Exercise: Search the entries for the word "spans" and copy each line that has it.

***

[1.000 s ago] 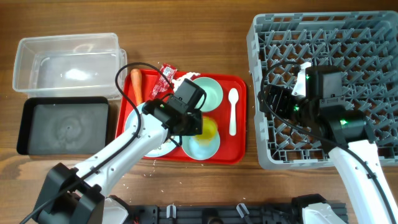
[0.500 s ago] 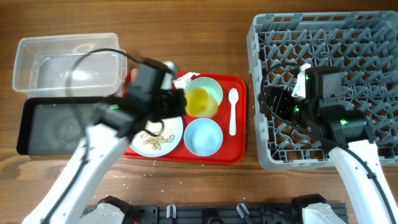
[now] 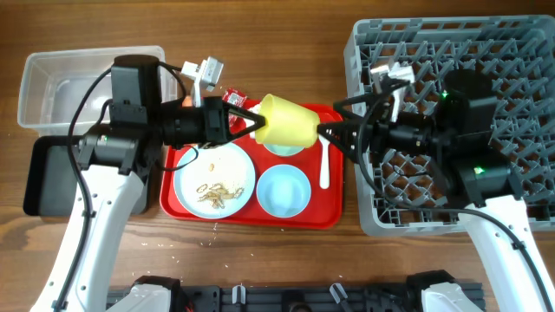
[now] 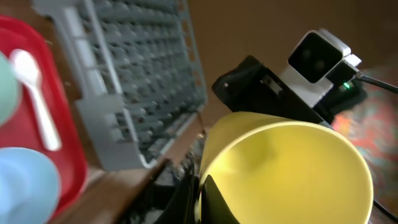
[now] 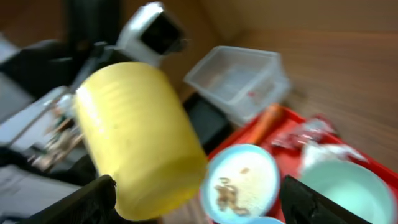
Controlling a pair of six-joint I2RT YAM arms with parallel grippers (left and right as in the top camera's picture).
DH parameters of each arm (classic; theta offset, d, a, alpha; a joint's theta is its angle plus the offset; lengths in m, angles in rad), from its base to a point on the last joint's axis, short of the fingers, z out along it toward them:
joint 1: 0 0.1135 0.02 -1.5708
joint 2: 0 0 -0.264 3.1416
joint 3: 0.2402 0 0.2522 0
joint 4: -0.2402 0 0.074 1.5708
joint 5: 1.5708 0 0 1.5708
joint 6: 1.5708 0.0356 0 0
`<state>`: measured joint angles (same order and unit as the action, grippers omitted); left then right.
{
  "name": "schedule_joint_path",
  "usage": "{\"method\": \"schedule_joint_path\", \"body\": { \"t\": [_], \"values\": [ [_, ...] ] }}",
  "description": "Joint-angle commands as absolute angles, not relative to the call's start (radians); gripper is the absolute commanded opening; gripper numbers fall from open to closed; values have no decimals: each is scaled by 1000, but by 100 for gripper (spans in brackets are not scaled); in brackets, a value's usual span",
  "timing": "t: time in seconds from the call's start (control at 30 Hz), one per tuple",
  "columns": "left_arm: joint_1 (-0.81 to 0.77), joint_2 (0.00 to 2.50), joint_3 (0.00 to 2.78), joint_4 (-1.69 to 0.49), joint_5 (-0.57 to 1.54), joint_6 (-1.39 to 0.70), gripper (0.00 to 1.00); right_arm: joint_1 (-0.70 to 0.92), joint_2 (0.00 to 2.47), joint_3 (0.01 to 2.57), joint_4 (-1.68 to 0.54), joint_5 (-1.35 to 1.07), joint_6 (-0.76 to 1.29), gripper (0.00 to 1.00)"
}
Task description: Sort waste into correct bins and load items into the dishwasher rack
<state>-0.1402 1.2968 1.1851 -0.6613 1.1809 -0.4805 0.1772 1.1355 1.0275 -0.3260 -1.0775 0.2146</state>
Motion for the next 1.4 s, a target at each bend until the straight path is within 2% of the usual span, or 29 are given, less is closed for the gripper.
{"method": "schedule_joint_path", "body": {
  "t": [0.0,0.17,0.3,0.33,0.4,0.47,0.5,0.53,0.57,0.6,0.73,0.87,0.93,1.2,1.37],
  "values": [
    [-140,1299,1193,-657,1302,-479,4,219,1137,1048,-283,-1263,207,85],
    [-140,1299,1193,-653,1320,-479,4,269,1148,1048,-242,-1266,202,82],
    [-140,1299,1193,-653,1321,-479,4,288,1161,1048,-213,-1266,214,68],
    [-140,1299,1193,-653,1320,-479,4,289,1162,1048,-209,-1265,214,60],
    [-140,1299,1193,-653,1320,-479,4,289,1162,1048,-209,-1265,214,58],
    [-140,1299,1193,-653,1320,-479,6,289,1162,1048,-210,-1265,214,53],
    [-140,1299,1193,-653,1319,-479,20,289,1162,1048,-210,-1265,213,51],
    [-140,1299,1193,-648,1319,-479,44,287,1161,1048,-210,-1255,214,51],
    [-140,1299,1193,-641,1313,-479,92,286,1158,1048,-211,-1241,213,51],
    [-140,1299,1193,-635,1291,-479,100,279,1156,1048,-216,-1218,216,51],
    [-122,1299,1193,-635,1183,-479,100,202,1118,1048,-306,-1074,240,51],
    [-84,1299,1193,-640,1024,-479,100,62,1073,1048,-521,-680,327,46],
    [-72,1299,1193,-641,962,-479,100,-2,1069,1050,-595,-568,349,45],
    [-68,1299,1193,-670,941,-478,100,-193,1121,1158,-1024,-105,422,45],
    [-68,1299,1193,-699,903,-476,100,-213,1213,1193,-1188,1,453,47]
  ]
}}
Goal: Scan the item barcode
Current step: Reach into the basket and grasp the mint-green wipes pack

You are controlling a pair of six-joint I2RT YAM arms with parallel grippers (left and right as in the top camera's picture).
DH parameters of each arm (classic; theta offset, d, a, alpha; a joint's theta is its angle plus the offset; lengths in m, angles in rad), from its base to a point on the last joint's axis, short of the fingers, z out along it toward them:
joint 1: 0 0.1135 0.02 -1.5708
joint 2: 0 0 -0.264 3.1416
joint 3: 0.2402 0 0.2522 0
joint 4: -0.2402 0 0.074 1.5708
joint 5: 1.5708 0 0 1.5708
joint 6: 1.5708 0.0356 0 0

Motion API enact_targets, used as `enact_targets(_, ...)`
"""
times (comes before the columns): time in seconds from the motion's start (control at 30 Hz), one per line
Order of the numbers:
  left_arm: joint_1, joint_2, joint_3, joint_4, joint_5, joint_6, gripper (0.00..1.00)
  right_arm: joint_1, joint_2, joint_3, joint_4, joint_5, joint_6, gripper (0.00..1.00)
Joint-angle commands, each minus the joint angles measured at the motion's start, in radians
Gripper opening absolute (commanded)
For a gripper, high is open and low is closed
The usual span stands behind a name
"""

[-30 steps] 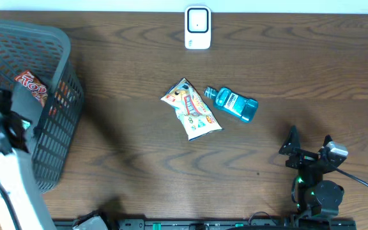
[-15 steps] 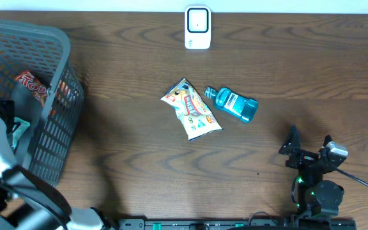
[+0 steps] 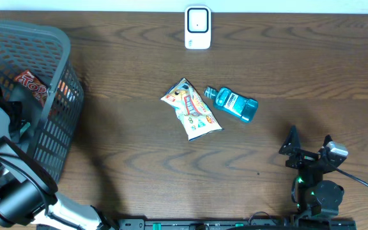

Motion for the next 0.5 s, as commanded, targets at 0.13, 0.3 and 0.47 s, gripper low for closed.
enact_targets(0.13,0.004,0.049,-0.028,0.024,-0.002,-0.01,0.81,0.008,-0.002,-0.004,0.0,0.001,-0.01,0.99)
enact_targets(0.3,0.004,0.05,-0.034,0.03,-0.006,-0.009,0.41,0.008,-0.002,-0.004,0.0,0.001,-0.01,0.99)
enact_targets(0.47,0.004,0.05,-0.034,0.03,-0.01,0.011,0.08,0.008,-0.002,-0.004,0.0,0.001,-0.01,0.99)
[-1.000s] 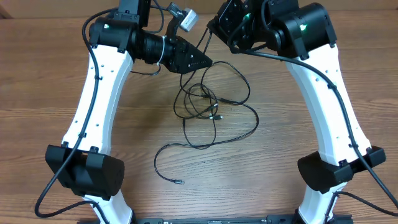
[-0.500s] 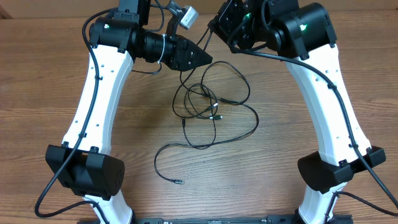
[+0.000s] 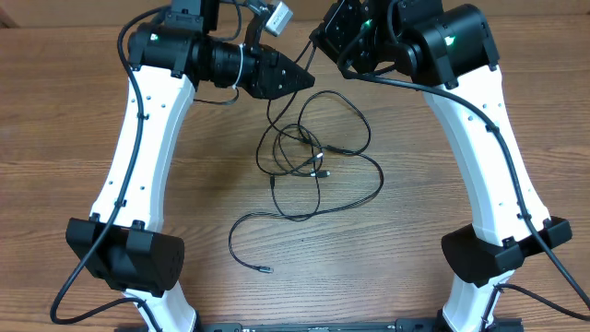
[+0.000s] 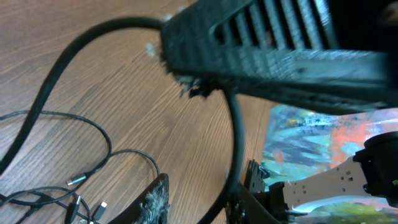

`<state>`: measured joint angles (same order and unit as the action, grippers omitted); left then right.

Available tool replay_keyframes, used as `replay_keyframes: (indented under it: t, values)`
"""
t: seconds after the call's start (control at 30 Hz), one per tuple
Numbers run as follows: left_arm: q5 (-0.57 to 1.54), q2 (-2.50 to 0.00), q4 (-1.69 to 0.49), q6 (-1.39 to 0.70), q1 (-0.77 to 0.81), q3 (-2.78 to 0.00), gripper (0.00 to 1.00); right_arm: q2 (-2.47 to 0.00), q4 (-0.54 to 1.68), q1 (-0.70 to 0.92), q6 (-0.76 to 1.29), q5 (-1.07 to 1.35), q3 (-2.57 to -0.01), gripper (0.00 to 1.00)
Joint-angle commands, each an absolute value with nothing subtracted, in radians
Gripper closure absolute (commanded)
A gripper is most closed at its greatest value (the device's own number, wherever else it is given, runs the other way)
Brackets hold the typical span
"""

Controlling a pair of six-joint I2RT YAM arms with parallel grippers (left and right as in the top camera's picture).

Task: Untangle cables

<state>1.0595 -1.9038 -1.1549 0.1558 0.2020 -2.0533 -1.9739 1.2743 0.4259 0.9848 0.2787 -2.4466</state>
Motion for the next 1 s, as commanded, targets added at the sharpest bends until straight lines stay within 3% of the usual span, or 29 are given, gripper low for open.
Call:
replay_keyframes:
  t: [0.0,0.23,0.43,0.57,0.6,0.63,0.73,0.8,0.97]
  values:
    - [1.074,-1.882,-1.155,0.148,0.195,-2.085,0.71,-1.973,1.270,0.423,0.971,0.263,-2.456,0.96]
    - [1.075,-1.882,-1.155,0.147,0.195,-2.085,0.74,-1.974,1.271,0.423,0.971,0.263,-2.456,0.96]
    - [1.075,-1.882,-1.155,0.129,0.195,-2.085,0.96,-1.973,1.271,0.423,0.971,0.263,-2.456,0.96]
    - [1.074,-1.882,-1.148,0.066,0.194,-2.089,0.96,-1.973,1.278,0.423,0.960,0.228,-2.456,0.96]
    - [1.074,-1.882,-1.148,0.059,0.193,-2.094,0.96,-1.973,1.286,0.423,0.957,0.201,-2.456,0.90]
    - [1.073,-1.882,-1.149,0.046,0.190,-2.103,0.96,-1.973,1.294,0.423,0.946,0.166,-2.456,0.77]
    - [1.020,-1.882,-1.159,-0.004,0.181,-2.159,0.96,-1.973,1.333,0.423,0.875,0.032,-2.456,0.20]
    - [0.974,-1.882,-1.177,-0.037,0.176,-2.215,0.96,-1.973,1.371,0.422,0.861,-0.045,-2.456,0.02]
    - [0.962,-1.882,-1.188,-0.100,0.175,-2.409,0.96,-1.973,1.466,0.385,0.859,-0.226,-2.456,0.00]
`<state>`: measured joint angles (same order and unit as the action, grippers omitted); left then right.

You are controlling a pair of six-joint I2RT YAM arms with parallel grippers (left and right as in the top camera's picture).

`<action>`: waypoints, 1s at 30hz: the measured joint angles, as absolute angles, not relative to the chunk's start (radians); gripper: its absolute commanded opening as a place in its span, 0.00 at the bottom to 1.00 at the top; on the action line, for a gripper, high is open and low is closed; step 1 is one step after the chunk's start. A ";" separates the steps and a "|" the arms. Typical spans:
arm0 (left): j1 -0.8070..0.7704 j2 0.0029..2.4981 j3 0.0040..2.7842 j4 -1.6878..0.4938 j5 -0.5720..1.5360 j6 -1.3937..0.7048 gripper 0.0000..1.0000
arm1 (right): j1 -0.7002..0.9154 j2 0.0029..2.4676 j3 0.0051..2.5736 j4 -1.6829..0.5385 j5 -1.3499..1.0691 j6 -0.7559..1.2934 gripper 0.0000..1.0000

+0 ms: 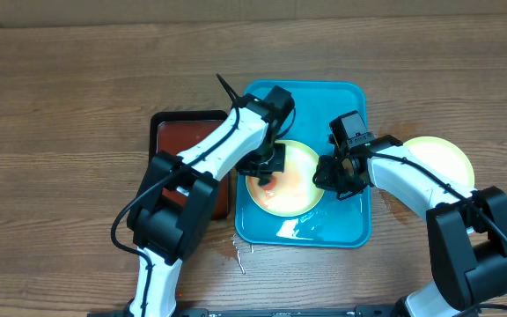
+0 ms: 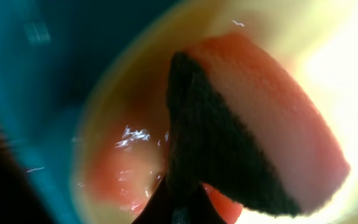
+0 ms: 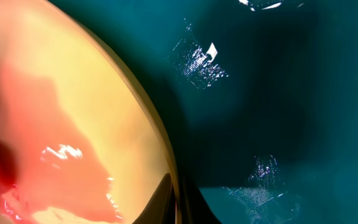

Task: Clean dirty plates on tray and stack at the side
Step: 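Scrub the red smear on the second yellow plate with the sponge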

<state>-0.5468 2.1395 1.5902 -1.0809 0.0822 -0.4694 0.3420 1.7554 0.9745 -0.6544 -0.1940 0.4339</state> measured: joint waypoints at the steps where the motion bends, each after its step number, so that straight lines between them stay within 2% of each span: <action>1: -0.542 2.140 1.590 -1.088 0.065 -0.463 0.04 | 0.342 1.755 0.974 -0.654 -0.194 0.434 0.04; 7: -0.536 2.140 1.590 -1.088 0.067 -0.442 0.04 | 0.342 1.755 0.974 -0.654 -0.194 0.434 0.04; 15: -0.546 2.146 1.589 -0.942 0.347 -0.443 0.04 | 0.342 1.755 0.974 -0.654 -0.194 0.434 0.04; 21: -0.620 2.150 1.589 -0.939 0.445 -0.451 0.04 | 0.342 1.755 0.974 -0.656 -0.194 0.434 0.04; 25: -0.646 2.150 1.589 -1.015 0.415 -0.455 0.04 | 0.342 1.755 0.974 -0.657 -0.194 0.434 0.04; 30: -0.637 2.150 1.588 -1.118 0.249 -0.458 0.04 | 0.342 1.755 0.975 -0.665 -0.196 0.437 0.04</action>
<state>-0.6373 2.1498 1.5883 -1.1183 0.2489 -0.4580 0.3420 1.7554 0.9749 -0.6651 -0.1955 0.4366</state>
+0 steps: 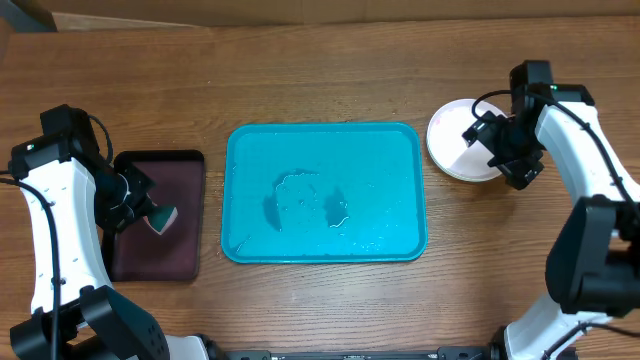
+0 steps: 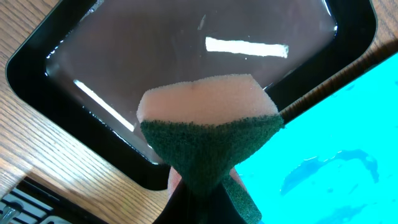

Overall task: Clean dirty plates on tray and stack at the side
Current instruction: 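Lower the sponge onto the black tray and open the left gripper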

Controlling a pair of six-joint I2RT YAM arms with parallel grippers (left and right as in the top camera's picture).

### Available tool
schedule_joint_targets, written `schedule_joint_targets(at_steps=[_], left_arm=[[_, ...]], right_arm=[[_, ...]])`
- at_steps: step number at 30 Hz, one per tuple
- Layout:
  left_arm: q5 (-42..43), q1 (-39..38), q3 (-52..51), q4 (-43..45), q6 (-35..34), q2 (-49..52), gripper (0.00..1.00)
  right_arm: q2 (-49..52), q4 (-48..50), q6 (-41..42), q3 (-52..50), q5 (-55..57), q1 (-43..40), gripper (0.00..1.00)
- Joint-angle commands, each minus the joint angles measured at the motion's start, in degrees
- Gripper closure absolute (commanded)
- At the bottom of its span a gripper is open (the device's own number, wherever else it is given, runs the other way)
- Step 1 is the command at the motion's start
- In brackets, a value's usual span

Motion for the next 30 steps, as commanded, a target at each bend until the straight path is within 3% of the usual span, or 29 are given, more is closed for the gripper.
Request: schedule_joint_targets(at_steps=[1,9,19,23,30], left_arm=[[-0.02,0.2,-0.37,0.28,1.25,0.31,0.96],[0.0,0.2,-0.37,1.09,1.01,0.31,0.96],[-0.74,0.22,-1.03,3.78,0.11,0.42,0.96],[-5.07,0.33,-2.29,5.44,-1.81,0.57,0.96],[-5.01,0.35,-7.41,13.62,-1.95,1.44,0.96]], right_arm=[[-8.15,-0.81,-1.46,2.71,-1.42,1.44,0.0],[-18.05,-2.16,-4.7,2.49,-4.22,11.45,0.0],[-17.46,-0.61,-3.17,2.43,-2.84,29.07,0.0],[-17.46,-0.48,-0.31,2.43,-1.84,32.63,0.0],[-17.46,-1.16,-0.28,2.43,-1.88,36.81,0.0]])
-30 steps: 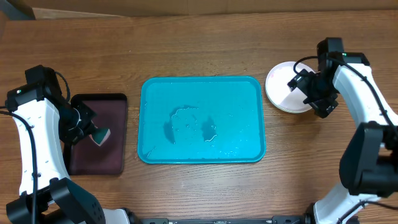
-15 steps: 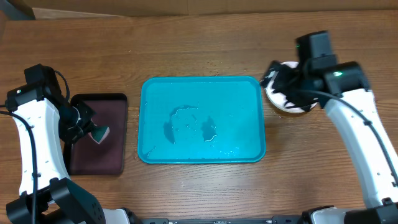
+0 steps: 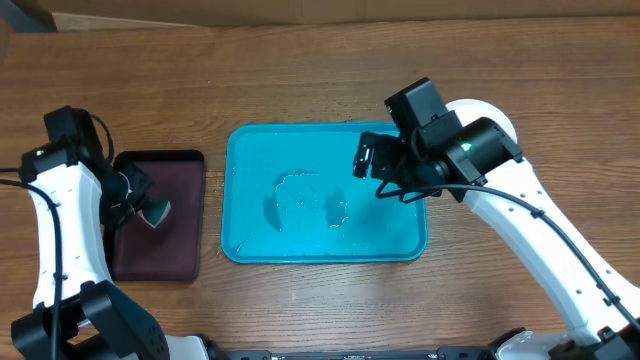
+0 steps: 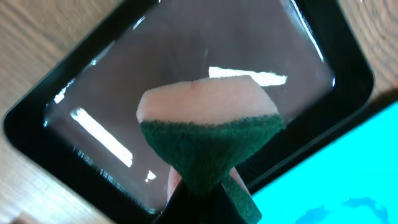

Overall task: Clean dirty plates on tray and stack at the side
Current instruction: 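Lower the sponge onto the black tray and open the left gripper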

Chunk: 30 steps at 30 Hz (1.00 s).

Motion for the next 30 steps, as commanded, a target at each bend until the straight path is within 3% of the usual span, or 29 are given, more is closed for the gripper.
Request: schedule_joint_targets(at_steps=[1,8,10,11,13,14,19,23,30], left_arm=[[-0.81,0.35,-3.13,3.26,-1.16,1.55,0.96],[1.18,0.26,-6.75,8.04,-1.2,6.78,0.96],[2.62,0.26,-6.75,7.93,-1.16,8.31,0.9],[3.15,0.26,-6.75,7.82,-1.18,8.94,0.82],[3.72,0.26,-6.75,7.76,-1.16,9.33,0.47],[3.76,0.26,-6.69,7.69,-1.18,9.31,0.0],[8.44,0.48,-4.17,4.13,-0.96,9.14,0.0],[13.42,1.36,2.01,-3.72,-0.94,8.96,0.0],[14.64,1.25,7.61,-11.56,-0.72,0.68,0.0]], right_arm=[[0.0,-0.15,0.79,0.68,0.87,2.12,0.0],[-0.02,-0.22,1.2,0.68,0.85,4.98,0.0],[-0.07,-0.61,1.4,0.7,0.9,5.51,0.0],[-0.2,-0.74,1.4,0.7,0.92,5.64,0.0],[-0.59,-0.94,1.49,0.7,0.92,5.64,0.0],[-0.87,-1.03,1.95,0.7,1.14,5.64,0.0],[-3.93,-1.07,2.03,0.7,1.16,5.62,0.0],[-8.61,-1.84,2.01,0.7,1.4,5.62,0.0],[-21.31,-10.97,2.25,0.7,8.31,5.62,0.0]])
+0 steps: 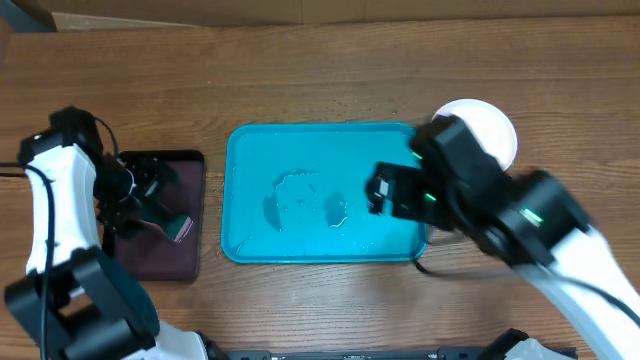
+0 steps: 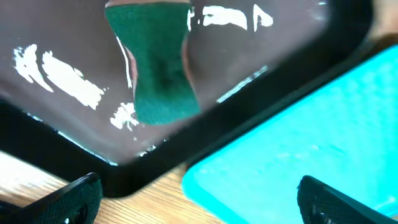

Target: Clean dirty plates on tray and stack at the side

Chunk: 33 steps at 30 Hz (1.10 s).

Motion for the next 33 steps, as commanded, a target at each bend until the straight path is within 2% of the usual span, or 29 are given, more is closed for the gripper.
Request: schedule_joint_targets(at_steps=[1,5,12,15,20,33], left_arm=[[2.12,0.17,1.66,-1.49,0.48,-8.22,0.0],[1.77,-1.22,1.44,-2.67,2.6,-19.17,0.0],[0.63,-8.52,-4.13,-4.26,2.36,-38.86,0.0],[0.59,-10.6,-5.9,-5.95,2.4,-44.02,0.0],[0.55,-10.69,-5.97,-6.32,2.43,-47.91,0.0],[0.52,-10.69,-5.97,-6.29,2.43,-47.71,0.0]], right_arm=[[-6.99,-3.61,0.24,0.72,4.59,0.22,0.0],[-13.79,-10.67,0.26,0.72,4.83,0.24,0.0],[-22.6,-22.73,0.04,0.68,4.81,0.22,0.0],[-24.41,-22.71,-2.38,0.55,4.2,0.22,0.0],[-24.63,-22.67,-2.38,0.55,4.22,0.22,0.0],[-24.63,-22.67,-2.38,0.55,4.22,0.22,0.0]])
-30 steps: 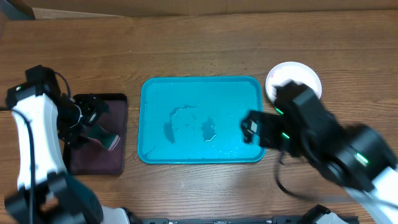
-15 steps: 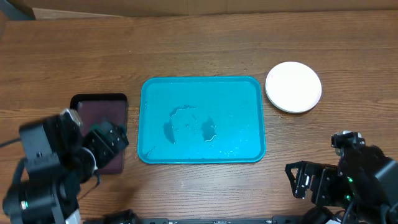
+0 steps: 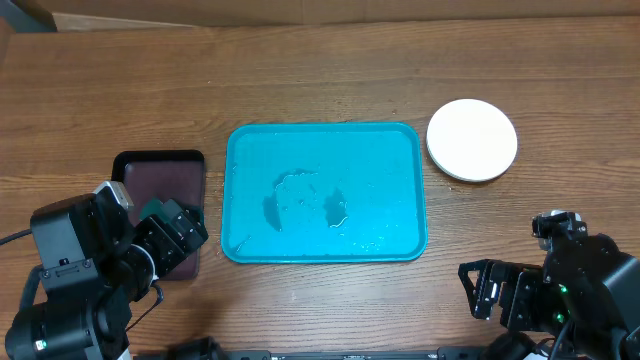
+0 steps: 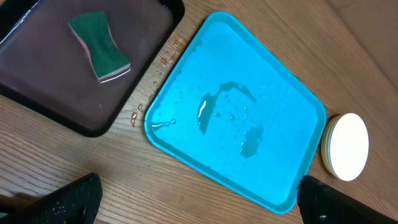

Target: Clean dirty plates on tray and stack at the side

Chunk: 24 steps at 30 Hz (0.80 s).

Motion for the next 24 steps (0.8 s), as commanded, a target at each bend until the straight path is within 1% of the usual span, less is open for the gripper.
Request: schedule_joint_targets(at_steps=[1,7,14,17,19,24], left_arm=[[-0.26,-0.2,-0.63,0.22,0.9,-0.07,0.0],[-0.26,-0.2,-0.63,0.24,0.9,-0.07,0.0],[-0.24,-0.2,-0.63,0.22,0.9,-0.07,0.0],[-0.24,-0.2,-0.63,0.24,0.9,-0.07,0.0],[-0.26,-0.2,-0.63,0.24,0.9,-0.07,0.0],[-0.26,-0.2,-0.63,0.26,0.9,-0.07,0.0]], right_arm=[[0.02,0.24,-0.66,0.46,0.17,0.22,0.0],[0.0,0.24,-1.33,0.42,2.89,-0.81,0.0],[-2.1,0.24,-1.31,0.39,3.26,-12.48,0.0],[-4.15,1.09,-1.33,0.33,4.0,-16.24,0.0],[-6.38,3.37,-1.75,-0.42,5.01,-18.16,0.0],[-14.08,13.86,-8.63,-7.48,4.9,-20.61,0.0]])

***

Answer:
  "description": "Joint-angle commands as absolute angles, not relative to the call's start (radians); gripper is the absolute commanded opening; gripper numbers fall from open to closed; values have no decimals: each is scaled by 1000, but by 100 for gripper (spans in brackets are not scaled); in brackets, a value's usual span",
`<action>`: waypoints, 1s at 30hz: the measured joint angles, as absolute angles, not relative to the chunk's start (radians); gripper: its absolute commanded opening as a place in its span, 0.00 at the bottom to 1.00 at the top; on the action line, for a gripper, high is open and low is closed; step 1 is one step after the chunk's start. A ";" separates the steps and a "|" the arms. Typical spans:

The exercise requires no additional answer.